Thursday, May 15, 2008

Design Principle: Don't Repeat Yourself

There's a design principle I neglected to mention in my initial list but which certainly merits attention.  That principle is this:  whenever possible, don't repeat yourself (DRY).  Put another way, do things one time, in one place rather than having the same or similar code scattered throughout your code base.

There are two main reasons to follow the DRY principle.  The first is that it makes change easier.  The second is that it helps substantially when it comes time for maintenance.

I was once told by an instructor in a design patterns class that the Y2K problem wasn't caused by using 2 digits to represent 4.  Instead, it was caused by doing so all over the place.  While the reality of the situation is a little more complicated than that, the principle is true.  If the date handling code had been all in one place, a single change would have fixed the whole codebase rather than having to pull tons of Cobol coders out of retirement to fix all the business applications.

When I first started working on DVD, I inherited several applications that had been written to test display cards.  They had started life as one large application which switched behavior based on a command-line switch to test various aspects of DirectDraw that DVD decoders relied upon.  Some enterprising young coder had decided we should have separate executables for each of these tests so he made 6 copies of the code and then modified the command-line parser to hard-code the test to be run.  The difficulty here is that we now had 6 copies of the code.  Every time we found a bug in one application, we would have to go make the same fix in the other 5.  It wasn't uncommon for a bug to be fixed in only 4 places.

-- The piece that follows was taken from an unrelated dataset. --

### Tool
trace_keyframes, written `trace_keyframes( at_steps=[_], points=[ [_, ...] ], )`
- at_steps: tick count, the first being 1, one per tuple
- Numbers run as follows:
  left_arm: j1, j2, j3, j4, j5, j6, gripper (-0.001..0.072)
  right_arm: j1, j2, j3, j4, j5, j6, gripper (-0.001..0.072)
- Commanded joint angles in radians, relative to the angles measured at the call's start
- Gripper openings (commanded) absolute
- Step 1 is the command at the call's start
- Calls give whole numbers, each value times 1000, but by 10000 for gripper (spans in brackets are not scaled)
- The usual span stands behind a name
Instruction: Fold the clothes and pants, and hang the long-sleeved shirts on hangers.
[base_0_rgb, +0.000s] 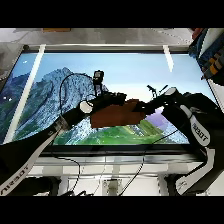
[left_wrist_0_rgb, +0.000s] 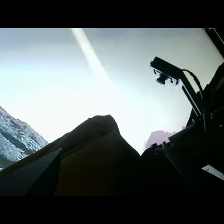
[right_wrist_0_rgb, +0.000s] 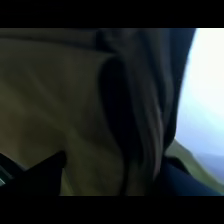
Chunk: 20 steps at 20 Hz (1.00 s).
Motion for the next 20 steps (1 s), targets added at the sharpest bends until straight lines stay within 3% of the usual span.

Shalloway's Law:  “When N things need to change and N>1, Shalloway will find at most N-1 of these things.”

This principle applies to everything you write, not just to copying entire applications.  When you find yourself writing the same code (or substantially the same code) in 2 or more places, it is time to refactor.  Extract a method and put the duplicated code in that method.  When the code is used by more than one application, extract the code into a function call that you put into a shared library.  This way, whenever you want to change something, a change in one place will enhance all callers.  Also, when something is broken, the fix will automatically affect all callers.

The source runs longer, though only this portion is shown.